The bias-variance trade-off is a challenge we all face while training machine learning algorithms. Bagging is a powerful ensemble method which helps to reduce variance, and by extension, prevent overfitting. Ensemble methods improve model precision by using a group (or “ensemble”) of models which, when combined, outperform individual models when used separately.

In particular, we’ll cover:

  • An Overview of Ensemble Learning
  • Why Use Ensemble Learning?
  • Advantages of Ensemble Learning
  • What Is Bagging?
  • Bootstrapping
  • Applications of Bagging
  • The Bagging Algorithm
  • What Is Boosting?
  • Types of Boosting
  • Applications of Boosting
  • Boosting Algorithm
  • BAGGING vs BOOSTING

ENSEMBLE LEARNING:

Ensemble methods are techniques that aim at improving the accuracy of results in models by combining multiple models instead of using a single model. The combined models increase the accuracy of the results significantly. This has boosted the popularity of ensemble methods in machine learning.
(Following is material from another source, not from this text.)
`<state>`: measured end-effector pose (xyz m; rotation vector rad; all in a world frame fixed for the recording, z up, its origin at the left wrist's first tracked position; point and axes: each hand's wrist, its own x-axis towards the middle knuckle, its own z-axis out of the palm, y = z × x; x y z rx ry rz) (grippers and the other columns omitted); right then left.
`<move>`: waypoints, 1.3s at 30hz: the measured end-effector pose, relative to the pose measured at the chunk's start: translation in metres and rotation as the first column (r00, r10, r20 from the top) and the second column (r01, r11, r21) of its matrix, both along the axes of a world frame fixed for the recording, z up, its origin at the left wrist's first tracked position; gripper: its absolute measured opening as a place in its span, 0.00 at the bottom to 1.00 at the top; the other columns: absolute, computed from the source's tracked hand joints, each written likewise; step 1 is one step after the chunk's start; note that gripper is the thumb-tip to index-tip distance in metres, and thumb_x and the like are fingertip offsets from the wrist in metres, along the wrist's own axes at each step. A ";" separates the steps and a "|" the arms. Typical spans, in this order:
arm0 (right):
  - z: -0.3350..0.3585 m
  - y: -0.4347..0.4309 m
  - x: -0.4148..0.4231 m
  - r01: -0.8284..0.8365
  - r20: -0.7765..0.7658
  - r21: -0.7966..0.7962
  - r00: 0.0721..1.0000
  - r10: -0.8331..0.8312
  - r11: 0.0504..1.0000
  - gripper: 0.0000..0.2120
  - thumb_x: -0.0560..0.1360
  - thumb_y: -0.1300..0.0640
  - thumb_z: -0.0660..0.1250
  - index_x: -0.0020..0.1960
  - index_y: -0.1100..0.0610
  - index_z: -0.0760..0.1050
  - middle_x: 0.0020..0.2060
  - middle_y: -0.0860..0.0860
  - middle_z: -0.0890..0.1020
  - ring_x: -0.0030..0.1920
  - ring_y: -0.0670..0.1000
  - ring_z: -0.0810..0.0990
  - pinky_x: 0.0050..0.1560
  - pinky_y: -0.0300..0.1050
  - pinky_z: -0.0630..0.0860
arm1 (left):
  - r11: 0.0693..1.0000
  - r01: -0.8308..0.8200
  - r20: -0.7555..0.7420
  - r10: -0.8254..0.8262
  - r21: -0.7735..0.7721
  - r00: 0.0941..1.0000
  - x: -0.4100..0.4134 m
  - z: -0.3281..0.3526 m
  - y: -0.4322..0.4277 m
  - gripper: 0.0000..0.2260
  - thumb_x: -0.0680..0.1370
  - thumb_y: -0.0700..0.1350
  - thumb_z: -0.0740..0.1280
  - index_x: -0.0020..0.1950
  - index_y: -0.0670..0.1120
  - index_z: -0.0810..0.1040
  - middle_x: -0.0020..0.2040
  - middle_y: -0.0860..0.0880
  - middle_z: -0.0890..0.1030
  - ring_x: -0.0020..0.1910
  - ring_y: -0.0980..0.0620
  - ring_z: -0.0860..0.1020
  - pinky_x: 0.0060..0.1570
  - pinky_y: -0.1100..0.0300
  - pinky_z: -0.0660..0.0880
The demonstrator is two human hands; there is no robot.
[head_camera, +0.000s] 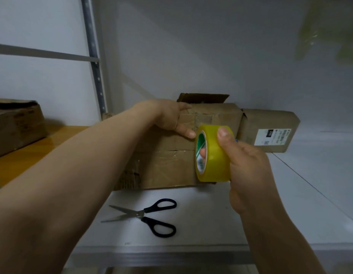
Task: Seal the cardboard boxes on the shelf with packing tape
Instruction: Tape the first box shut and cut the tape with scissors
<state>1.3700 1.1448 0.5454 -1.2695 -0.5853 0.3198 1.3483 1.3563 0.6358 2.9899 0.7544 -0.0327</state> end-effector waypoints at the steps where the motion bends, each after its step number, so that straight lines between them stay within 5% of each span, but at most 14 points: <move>1: -0.004 0.002 0.000 0.002 -0.009 0.000 1.000 -0.002 1.000 0.19 0.79 0.45 0.67 0.50 0.61 0.83 0.37 0.54 0.87 0.38 0.52 0.87 0.44 0.50 0.82 | 1.000 0.001 -0.005 -0.001 -0.004 1.000 0.000 0.000 0.000 0.52 0.67 0.72 0.70 0.83 0.56 0.48 0.79 0.47 0.64 0.76 0.44 0.65 0.75 0.49 0.62; 7: -0.025 0.013 -0.007 -0.012 -0.078 -0.041 0.997 0.009 0.999 0.18 0.79 0.46 0.68 0.49 0.62 0.82 0.37 0.54 0.87 0.40 0.54 0.86 0.47 0.53 0.82 | 1.000 0.008 -0.030 -0.008 0.017 1.000 0.003 0.001 0.001 0.49 0.69 0.72 0.68 0.83 0.57 0.51 0.81 0.49 0.59 0.78 0.45 0.61 0.76 0.50 0.60; 10: -0.046 0.013 -0.011 -0.018 -0.104 -0.118 0.995 0.006 0.993 0.15 0.80 0.46 0.65 0.46 0.57 0.81 0.31 0.45 0.85 0.31 0.43 0.83 0.37 0.46 0.78 | 1.000 0.023 -0.018 -0.023 -0.001 1.000 0.002 0.001 0.002 0.48 0.69 0.70 0.70 0.83 0.57 0.51 0.80 0.48 0.63 0.77 0.44 0.64 0.74 0.50 0.61; 15: -0.055 0.012 -0.002 -0.021 -0.103 -0.169 0.995 0.003 0.985 0.17 0.81 0.44 0.64 0.49 0.57 0.82 0.31 0.45 0.85 0.30 0.40 0.82 0.31 0.37 0.75 | 0.967 0.255 0.236 -0.247 0.001 0.940 -0.008 -0.008 0.006 0.41 0.74 0.59 0.75 0.79 0.62 0.53 0.74 0.45 0.66 0.67 0.44 0.73 0.66 0.50 0.71; 18: -0.059 0.015 -0.002 -0.026 -0.110 -0.180 0.994 0.006 0.983 0.19 0.80 0.44 0.65 0.53 0.60 0.81 0.32 0.47 0.86 0.31 0.42 0.83 0.30 0.37 0.76 | 0.879 0.416 0.195 -0.462 0.233 0.865 -0.013 -0.022 0.000 0.34 0.82 0.49 0.66 0.80 0.66 0.49 0.81 0.51 0.53 0.71 0.47 0.70 0.66 0.50 0.71; 21: -0.063 0.016 0.000 -0.038 -0.130 -0.183 0.991 0.014 0.982 0.18 0.80 0.44 0.65 0.55 0.58 0.80 0.31 0.46 0.85 0.31 0.43 0.83 0.29 0.37 0.76 | 0.759 0.459 0.054 -0.541 0.461 0.840 -0.014 -0.037 0.001 0.28 0.85 0.47 0.56 0.81 0.65 0.48 0.83 0.56 0.48 0.81 0.46 0.53 0.71 0.48 0.66; 25: -0.053 0.017 0.005 -0.060 -0.132 -0.219 0.991 0.032 0.974 0.15 0.80 0.41 0.65 0.47 0.53 0.79 0.30 0.44 0.85 0.35 0.46 0.84 0.38 0.45 0.80 | 0.660 0.414 -0.023 -0.515 0.627 0.857 -0.015 -0.043 0.008 0.36 0.81 0.38 0.57 0.82 0.61 0.45 0.83 0.51 0.41 0.82 0.47 0.41 0.79 0.44 0.46; 27: -0.048 0.022 0.005 -0.062 -0.122 -0.233 0.992 0.034 0.970 0.19 0.78 0.39 0.67 0.47 0.56 0.81 0.37 0.51 0.87 0.40 0.52 0.86 0.48 0.52 0.83 | 0.598 0.360 0.018 -0.531 0.716 0.847 -0.016 -0.056 0.010 0.35 0.80 0.39 0.57 0.83 0.58 0.48 0.83 0.47 0.45 0.82 0.44 0.44 0.78 0.45 0.43; 30: -0.046 0.029 0.002 -0.076 -0.129 -0.276 0.991 0.042 0.958 0.24 0.76 0.39 0.70 0.52 0.61 0.81 0.48 0.62 0.86 0.50 0.61 0.86 0.58 0.63 0.80 | 0.659 0.204 0.204 -0.486 0.724 0.850 -0.021 -0.080 0.009 0.32 0.78 0.43 0.58 0.81 0.60 0.55 0.80 0.45 0.59 0.75 0.40 0.57 0.71 0.47 0.54; 35: -0.057 0.037 0.002 -0.139 -0.146 -0.331 0.985 0.095 0.933 0.26 0.75 0.39 0.71 0.55 0.63 0.79 0.43 0.58 0.83 0.45 0.56 0.83 0.57 0.59 0.80 | 0.574 0.193 0.324 -0.674 0.796 0.664 -0.029 -0.097 0.009 0.23 0.75 0.42 0.63 0.71 0.49 0.77 0.54 0.42 0.75 0.49 0.42 0.70 0.44 0.55 0.59; 37: -0.062 0.041 0.002 -0.151 -0.154 -0.321 0.982 0.106 0.935 0.29 0.75 0.38 0.71 0.56 0.66 0.79 0.41 0.57 0.82 0.43 0.54 0.82 0.49 0.52 0.80 | 0.690 0.270 0.353 -0.618 0.672 0.703 -0.036 -0.102 0.003 0.23 0.74 0.40 0.67 0.69 0.46 0.79 0.51 0.41 0.78 0.43 0.39 0.76 0.36 0.57 0.65; 39: -0.064 0.043 0.002 -0.148 -0.151 -0.321 0.983 0.104 0.935 0.29 0.74 0.37 0.71 0.54 0.64 0.80 0.41 0.56 0.83 0.42 0.52 0.82 0.45 0.47 0.78 | 0.887 0.248 0.458 -0.420 0.390 0.783 -0.044 -0.104 -0.011 0.23 0.77 0.46 0.60 0.74 0.52 0.74 0.56 0.43 0.81 0.45 0.42 0.79 0.36 0.58 0.67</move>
ENSEMBLE LEARNING INTUTUION

WHY ENSEMBLE LEARNING:

There are two main reasons to use an ensemble over a single model, and they are related; they are:

  1. Performance: An ensemble can make better predictions and achieve better performance than any single contributing model.
  2. Robustness: An ensemble reduces the spread or dispersion of the predictions and model performance.

Ensembles are used to achieve better predictive performance on a predictive modeling problem than a single predictive model. The way this is achieved can be understood as the model reducing the variance component of the prediction error by adding bias (i.e. in the context of the bias-variance trade-off)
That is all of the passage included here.